> _To do_:
Would you please copy each line of the data in which the string "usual" occurs?

> _Data block_:
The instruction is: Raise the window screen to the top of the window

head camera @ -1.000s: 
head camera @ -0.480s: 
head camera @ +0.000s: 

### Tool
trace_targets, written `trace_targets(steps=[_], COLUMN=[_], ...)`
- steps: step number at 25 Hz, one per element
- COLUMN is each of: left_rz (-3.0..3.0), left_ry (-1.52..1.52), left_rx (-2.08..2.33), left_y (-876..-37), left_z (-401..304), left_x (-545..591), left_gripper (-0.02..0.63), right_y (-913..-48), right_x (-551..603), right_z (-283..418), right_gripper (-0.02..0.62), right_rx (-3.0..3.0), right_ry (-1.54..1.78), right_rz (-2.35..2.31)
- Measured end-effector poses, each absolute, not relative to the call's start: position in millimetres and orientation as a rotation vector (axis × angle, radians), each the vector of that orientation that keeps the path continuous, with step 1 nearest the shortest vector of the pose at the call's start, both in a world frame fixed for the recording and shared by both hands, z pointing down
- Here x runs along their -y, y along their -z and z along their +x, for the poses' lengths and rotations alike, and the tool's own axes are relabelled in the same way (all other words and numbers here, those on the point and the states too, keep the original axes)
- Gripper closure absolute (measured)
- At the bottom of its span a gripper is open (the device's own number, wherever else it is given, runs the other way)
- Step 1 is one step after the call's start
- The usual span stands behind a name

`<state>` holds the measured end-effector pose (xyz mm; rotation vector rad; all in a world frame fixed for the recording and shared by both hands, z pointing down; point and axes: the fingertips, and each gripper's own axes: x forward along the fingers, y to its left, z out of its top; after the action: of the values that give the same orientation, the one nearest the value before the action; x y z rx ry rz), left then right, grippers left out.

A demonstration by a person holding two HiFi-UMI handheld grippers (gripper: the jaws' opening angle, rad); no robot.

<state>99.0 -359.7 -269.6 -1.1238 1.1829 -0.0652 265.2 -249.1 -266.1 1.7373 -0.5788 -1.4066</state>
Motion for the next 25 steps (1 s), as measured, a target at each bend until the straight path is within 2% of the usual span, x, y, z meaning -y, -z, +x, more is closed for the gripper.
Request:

> _Answer area_:
- The usual span stands behind a name
Motion for the next 25 steps (1 s), as measured, a target at each bend until the straight path is within 2% of the usual span, x, y, z meaning -y, -z, +x, more is closed for the gripper.

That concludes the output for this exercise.